With the pictures excluded, reproduce all of the data exactly.

- - - -

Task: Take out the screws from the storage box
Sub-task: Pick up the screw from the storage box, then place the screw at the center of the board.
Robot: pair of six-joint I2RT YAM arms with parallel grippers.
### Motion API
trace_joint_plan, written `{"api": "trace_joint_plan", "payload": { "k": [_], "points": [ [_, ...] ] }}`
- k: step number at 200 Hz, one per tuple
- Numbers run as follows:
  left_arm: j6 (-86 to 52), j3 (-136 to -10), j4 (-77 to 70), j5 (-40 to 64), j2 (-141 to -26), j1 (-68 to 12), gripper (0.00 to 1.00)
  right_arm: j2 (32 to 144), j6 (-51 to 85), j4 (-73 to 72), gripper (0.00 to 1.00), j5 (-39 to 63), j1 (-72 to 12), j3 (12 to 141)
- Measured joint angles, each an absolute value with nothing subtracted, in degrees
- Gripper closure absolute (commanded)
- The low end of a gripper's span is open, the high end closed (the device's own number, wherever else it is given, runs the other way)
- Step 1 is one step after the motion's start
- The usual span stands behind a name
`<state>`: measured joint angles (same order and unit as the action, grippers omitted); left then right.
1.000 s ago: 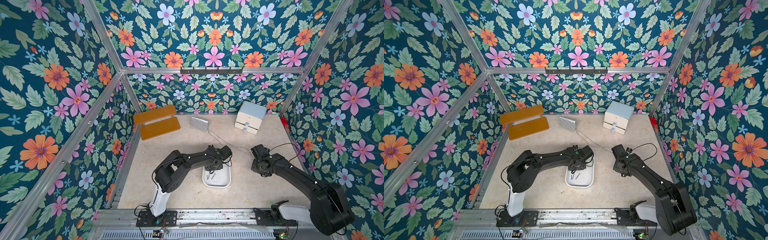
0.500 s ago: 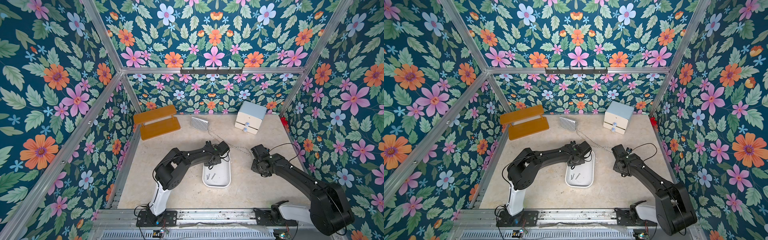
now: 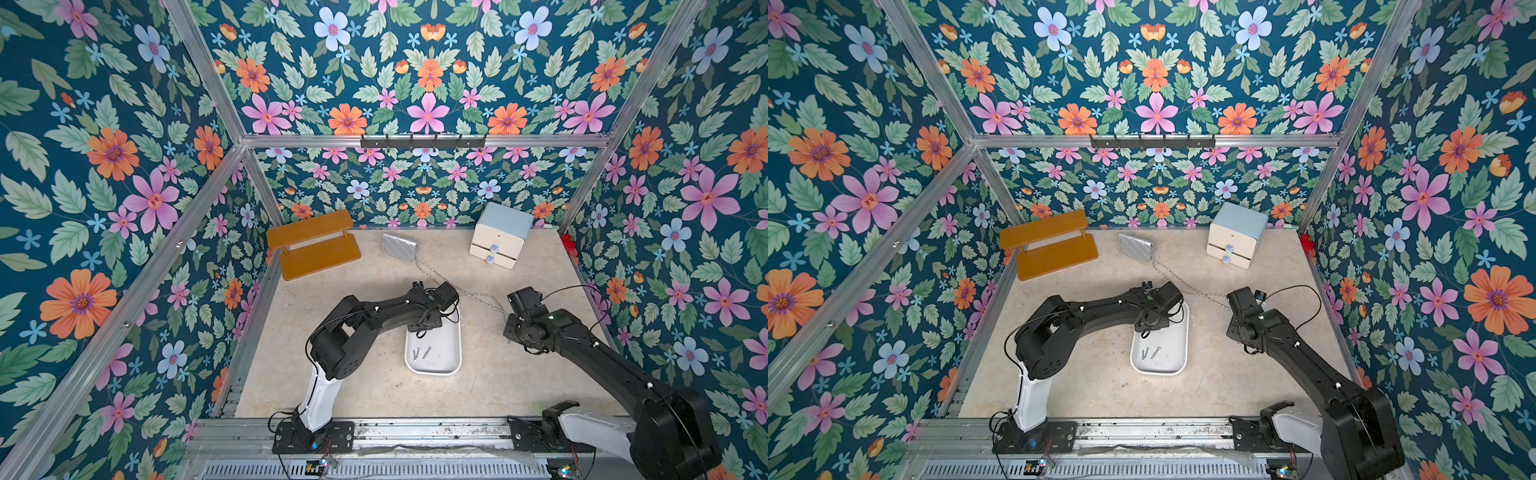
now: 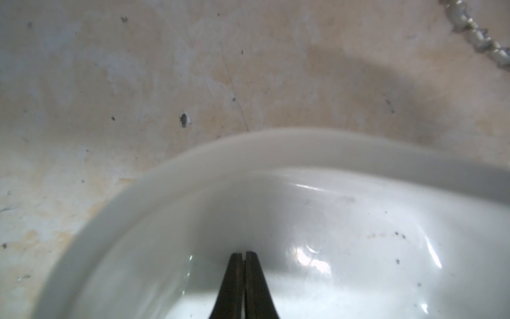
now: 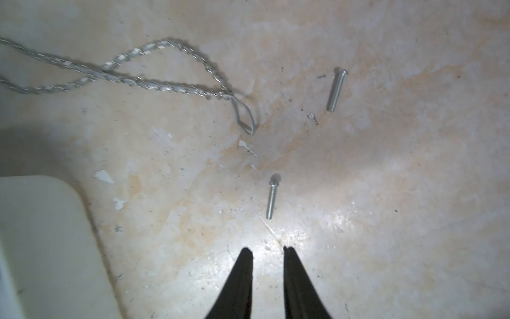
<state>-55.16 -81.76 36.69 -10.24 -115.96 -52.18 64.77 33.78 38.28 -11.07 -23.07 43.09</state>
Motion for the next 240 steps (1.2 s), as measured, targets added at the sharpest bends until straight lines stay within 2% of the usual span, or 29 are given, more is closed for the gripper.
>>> {"api": "trace_joint_plan", "payload": {
  "k": [35, 67, 105, 136, 176, 240],
  "points": [
    [-53.3, -84.9, 41.7, -9.4, -104.7, -52.5, 1.00, 59.9, 34.1, 38.3, 0.71, -11.3, -30.0, 46.8],
    [-52.1, -85.7, 47.3, -12.4, -96.5, -52.2, 1.00, 65.0, 36.6, 37.9, 0.73, -13.9, -39.9, 52.4],
    [-53.0, -71.7, 50.2, -14.4, -84.0, -48.0, 1.00, 78.4, 39.7, 36.9, 0.74, -16.4, -51.6, 60.2],
    [-54.2, -58.3, 48.8, -14.7, -75.5, -42.2, 1.00, 85.8, 42.1, 34.5, 0.75, -16.5, -55.3, 62.8],
    [-54.1, -47.7, 43.3, -14.5, -72.7, -39.3, 1.00, 91.9, 45.1, 33.3, 0.75, -16.4, -58.1, 64.4],
    [-54.1, -38.9, 33.3, -13.1, -77.4, -37.7, 1.00, 101.8, 51.9, 30.1, 0.73, -14.1, -61.4, 64.8]
  ]
}}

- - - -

=== Expected answer ===
Task: Take out the screws from the storage box
Sub-task: Pick up the screw from the storage box, then place the screw at the center of the board.
Robot: pair of six-joint I2RT YAM arms with parallel grippers.
### Motion API
trace_joint_plan, written `{"api": "trace_joint_plan", "payload": { "k": [_], "points": [ [_, ...] ] }}`
- k: step number at 200 Hz, one per tuple
- Numbers run as follows:
  left_arm: j6 (-86 to 52), j3 (-136 to -10), j4 (-77 to 70), j5 (-40 to 64), j2 (-141 to -26), j1 (-68 to 12), gripper (0.00 to 1.00)
  right_arm: j2 (32 to 144), j6 (-51 to 85), j4 (-73 to 72), gripper (0.00 to 1.00), j5 (-39 to 63), j1 (-72 to 12), j3 (12 to 141)
- Measured joint angles, each an absolute value with nothing subtracted, in degrees
- Gripper closure absolute (commanded)
- The low end of a gripper's span is open, the high end closed (the device's own number, wherever else it is given, runs the other way)
- Step 1 is one step after the motion's start
- The usual span stands behind a name
`<state>`: measured joint angles (same order and unit as the action, grippers omitted); left then right.
1.000 s ago: 
0.500 s ago: 
now: 
now: 
now: 
<state>-55.16 -81.76 36.69 -10.24 -115.96 -52.18 64.77 33.78 38.28 -11.07 -23.07 43.09</state>
Motion for the next 240 steps (1.2 s), as measured, targets added at the sharpest bends until straight lines stay within 2% of the usual span, or 29 are given, more is closed for the gripper.
>>> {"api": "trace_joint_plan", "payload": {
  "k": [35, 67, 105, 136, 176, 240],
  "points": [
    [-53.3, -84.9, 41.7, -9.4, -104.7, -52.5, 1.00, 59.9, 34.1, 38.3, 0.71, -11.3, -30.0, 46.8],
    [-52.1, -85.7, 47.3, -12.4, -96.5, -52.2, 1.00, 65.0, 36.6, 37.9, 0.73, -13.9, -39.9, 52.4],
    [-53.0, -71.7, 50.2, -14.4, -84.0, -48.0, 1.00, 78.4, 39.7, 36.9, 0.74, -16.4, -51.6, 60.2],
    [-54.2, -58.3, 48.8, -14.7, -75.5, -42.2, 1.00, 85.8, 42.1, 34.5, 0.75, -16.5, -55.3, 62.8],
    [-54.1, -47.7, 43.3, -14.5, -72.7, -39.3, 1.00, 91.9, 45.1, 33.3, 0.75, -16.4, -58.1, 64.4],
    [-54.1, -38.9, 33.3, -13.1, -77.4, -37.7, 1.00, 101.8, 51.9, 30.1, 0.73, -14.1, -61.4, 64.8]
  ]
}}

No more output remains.